Purpose

The module Histogram3DLinearFunction computes a histogram (i.e. and approximation of a PDF) of a piecewise multi-linear function with values in a three-dimensional space (represented as a list of three scalar-valued functions).

Windows

Default Panel

../../../Modules/ML/MLStochasticCollocation/mhelp/Images/Screenshots/Histogram3DLinearFunction._default.png

Input Fields

Connect here the functions to be examined, as a function array.

The module only works if the array consists of exactly three components. Use might want to use the module SelectLinearFunction twice to create such a list.
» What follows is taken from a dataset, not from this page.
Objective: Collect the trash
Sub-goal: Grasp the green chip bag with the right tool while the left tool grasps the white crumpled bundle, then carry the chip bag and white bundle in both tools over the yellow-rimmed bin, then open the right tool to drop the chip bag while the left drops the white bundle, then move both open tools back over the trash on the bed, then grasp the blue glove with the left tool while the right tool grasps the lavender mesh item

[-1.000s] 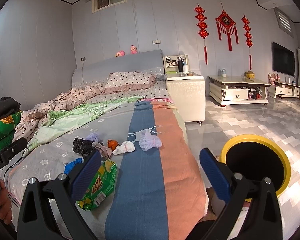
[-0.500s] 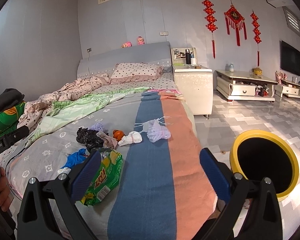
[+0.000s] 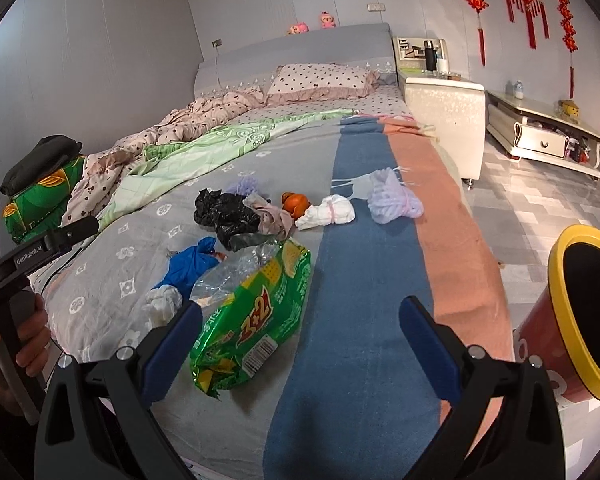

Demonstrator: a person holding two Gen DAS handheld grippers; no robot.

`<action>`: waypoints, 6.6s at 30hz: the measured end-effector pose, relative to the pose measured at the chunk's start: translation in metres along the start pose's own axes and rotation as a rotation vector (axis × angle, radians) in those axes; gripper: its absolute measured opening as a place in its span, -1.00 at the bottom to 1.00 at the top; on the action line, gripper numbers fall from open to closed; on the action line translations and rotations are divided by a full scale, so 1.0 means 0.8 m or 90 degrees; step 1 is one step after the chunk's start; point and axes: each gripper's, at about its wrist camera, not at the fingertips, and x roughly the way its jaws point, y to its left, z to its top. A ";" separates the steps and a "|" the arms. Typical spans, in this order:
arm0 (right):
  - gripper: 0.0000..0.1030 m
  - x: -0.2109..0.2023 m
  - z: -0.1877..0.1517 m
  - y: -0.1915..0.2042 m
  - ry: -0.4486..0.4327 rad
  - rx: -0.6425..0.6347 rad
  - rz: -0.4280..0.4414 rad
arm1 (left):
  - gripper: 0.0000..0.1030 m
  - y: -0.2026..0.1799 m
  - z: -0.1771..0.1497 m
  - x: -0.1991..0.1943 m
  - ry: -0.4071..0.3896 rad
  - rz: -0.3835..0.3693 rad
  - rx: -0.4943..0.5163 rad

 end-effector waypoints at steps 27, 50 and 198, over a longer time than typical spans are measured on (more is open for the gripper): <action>0.71 0.136 0.016 -0.012 0.203 0.096 0.111 | 0.41 -0.010 -0.075 0.118 0.171 -0.023 0.028; -0.83 0.128 0.000 -0.008 0.199 0.065 0.123 | -0.49 0.005 -0.077 0.079 0.128 -0.149 0.009; 0.77 0.215 0.146 -0.149 0.049 -0.056 -0.147 | 0.79 -0.041 -0.047 0.133 0.149 -0.116 0.028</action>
If you want to compute a histogram of a 1D or 2D valued function, choose zero functions for the other components of the list (using the module TensorInterpolationPolynomial with Nodes=Values=0 and the module InterpolatePolynomialToLinearFunction after that).

inputFunctions

name: inputFunctions, type: MLBase

Output Fields

output0

name: output0, type: Image

Contains the histogram as a 3D image.

Parameter Fields

Visible Fields

Bounding Box Function 1

name: autoBBox1, type: String, persistent: no

Shows the generic bounding box of the first function.

This is a bounding box in the pre-image space.
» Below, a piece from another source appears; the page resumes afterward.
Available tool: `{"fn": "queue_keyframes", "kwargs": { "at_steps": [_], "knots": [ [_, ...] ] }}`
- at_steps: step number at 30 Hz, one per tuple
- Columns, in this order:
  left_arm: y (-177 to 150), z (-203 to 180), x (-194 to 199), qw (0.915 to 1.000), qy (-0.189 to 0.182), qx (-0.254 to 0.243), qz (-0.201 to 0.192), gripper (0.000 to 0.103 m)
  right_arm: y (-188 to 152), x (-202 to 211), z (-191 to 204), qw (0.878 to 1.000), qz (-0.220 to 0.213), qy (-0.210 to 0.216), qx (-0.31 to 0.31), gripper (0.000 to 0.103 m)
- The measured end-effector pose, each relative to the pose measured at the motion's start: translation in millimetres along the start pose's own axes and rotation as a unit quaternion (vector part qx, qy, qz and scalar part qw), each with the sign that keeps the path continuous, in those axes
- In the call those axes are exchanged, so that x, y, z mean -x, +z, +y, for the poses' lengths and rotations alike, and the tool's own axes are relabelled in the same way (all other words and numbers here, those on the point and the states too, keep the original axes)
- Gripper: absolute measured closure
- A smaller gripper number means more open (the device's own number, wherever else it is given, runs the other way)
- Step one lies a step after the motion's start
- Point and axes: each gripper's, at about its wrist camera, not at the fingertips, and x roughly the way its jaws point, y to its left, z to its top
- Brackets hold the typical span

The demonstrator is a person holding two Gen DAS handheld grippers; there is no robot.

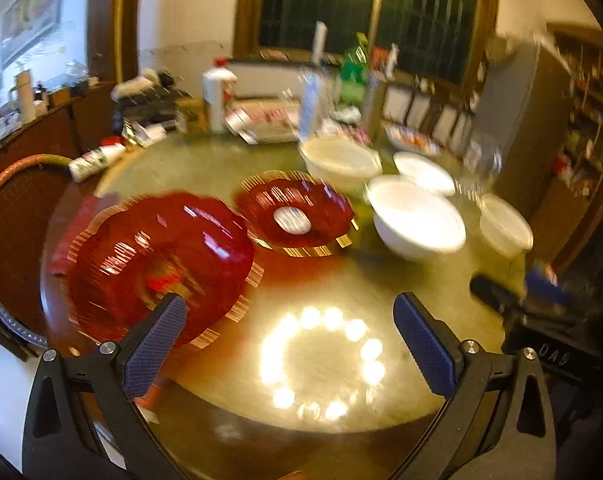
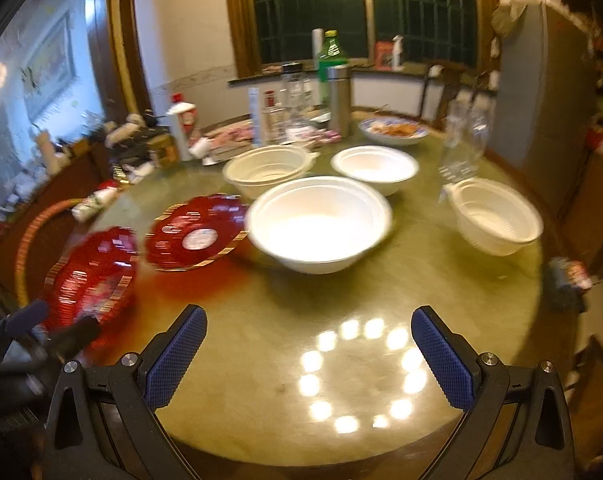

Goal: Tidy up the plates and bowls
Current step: 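Reach the left tool to the large red bowl and grip its rim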

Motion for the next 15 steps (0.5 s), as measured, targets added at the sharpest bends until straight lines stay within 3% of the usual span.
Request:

It can also be obtained with an EvaluateLinearFunction module.

Bounding Box Function 2

name: autoBBox2, type: String, persistent: no

Shows the generic bounding box of the second function.

This is a bounding box in the pre-image space.
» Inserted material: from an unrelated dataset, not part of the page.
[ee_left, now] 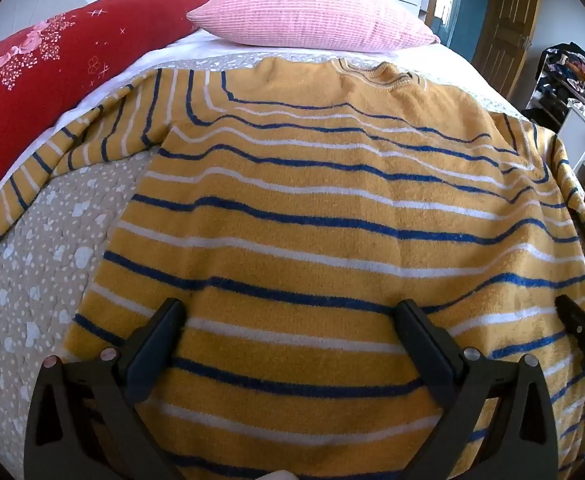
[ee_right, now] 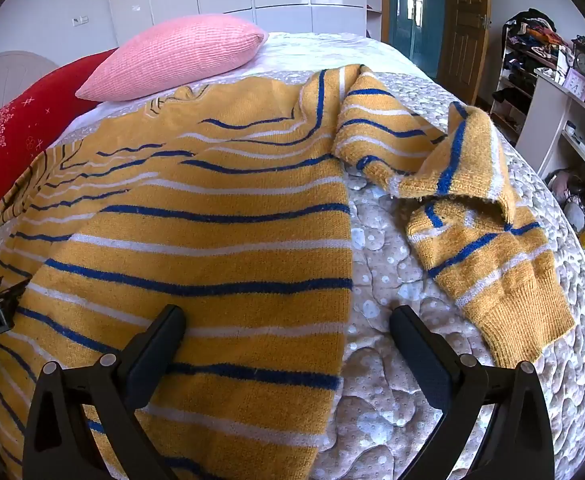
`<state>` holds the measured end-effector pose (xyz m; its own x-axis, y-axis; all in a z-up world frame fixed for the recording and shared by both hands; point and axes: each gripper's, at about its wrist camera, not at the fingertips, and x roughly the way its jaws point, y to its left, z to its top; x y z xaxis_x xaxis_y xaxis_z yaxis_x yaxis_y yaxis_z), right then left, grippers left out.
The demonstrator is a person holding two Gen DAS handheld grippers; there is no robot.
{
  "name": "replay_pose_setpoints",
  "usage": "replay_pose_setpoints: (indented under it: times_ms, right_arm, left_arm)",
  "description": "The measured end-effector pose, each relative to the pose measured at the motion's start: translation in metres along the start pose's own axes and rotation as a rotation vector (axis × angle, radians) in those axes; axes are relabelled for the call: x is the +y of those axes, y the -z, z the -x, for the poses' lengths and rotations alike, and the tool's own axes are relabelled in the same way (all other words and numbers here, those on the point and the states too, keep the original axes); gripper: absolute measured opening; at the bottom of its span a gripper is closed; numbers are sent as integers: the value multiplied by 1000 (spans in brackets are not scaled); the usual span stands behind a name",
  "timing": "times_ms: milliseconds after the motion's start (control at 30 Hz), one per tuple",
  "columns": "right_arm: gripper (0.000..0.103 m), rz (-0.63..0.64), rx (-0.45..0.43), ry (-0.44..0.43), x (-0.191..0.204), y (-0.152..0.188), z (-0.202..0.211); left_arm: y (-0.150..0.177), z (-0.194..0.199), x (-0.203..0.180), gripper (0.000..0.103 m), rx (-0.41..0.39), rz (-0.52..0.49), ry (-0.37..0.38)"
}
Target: Fold small clothes
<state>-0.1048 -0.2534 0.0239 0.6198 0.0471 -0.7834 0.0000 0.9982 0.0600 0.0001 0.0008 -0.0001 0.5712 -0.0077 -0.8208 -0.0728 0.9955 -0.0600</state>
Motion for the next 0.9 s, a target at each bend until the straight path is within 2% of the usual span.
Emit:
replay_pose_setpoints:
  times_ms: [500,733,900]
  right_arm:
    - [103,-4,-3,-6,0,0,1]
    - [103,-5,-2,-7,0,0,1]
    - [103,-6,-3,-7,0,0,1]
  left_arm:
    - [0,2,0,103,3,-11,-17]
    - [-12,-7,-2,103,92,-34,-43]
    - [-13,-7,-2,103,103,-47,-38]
It can also be obtained with an EvaluateLinearFunction module.

Bounding Box Function 3

name: autoBBox3, type: String, persistent: no

Shows the generic bounding box of the third function.

This is a bounding box in the pre-image space.

It can also be obtained with an EvaluateLinearFunction module.

Bounding Box Selection

name: bBoxSelection, type: Enum, default: Union

Determines the bounding box mode.

The module needs a bounding box in the pre-image space. The function is restricted to this set before the histogram is computed. Since this set is compact, the range of the function will then also be compact, hence bounded. (The range of the function on this set is also referred as the bounding box in image space.) This field allows you to choose whether the generic bounding box of one of the three functions or (the convex hull of) their union or a manually entered bounding box is used.

Values:

Title Name
Manual Manual
Function 1 Function 1
Function 2 Function 2
Function 3 Function 3
Union Union

Manual Bounding Box

name: manBBox, type: String

Sets the manual pre-image bounding box.

Use manual image bounding box

name: useManImageBBox, type: Bool, default: FALSE

If checked, the manual image bounding box is used.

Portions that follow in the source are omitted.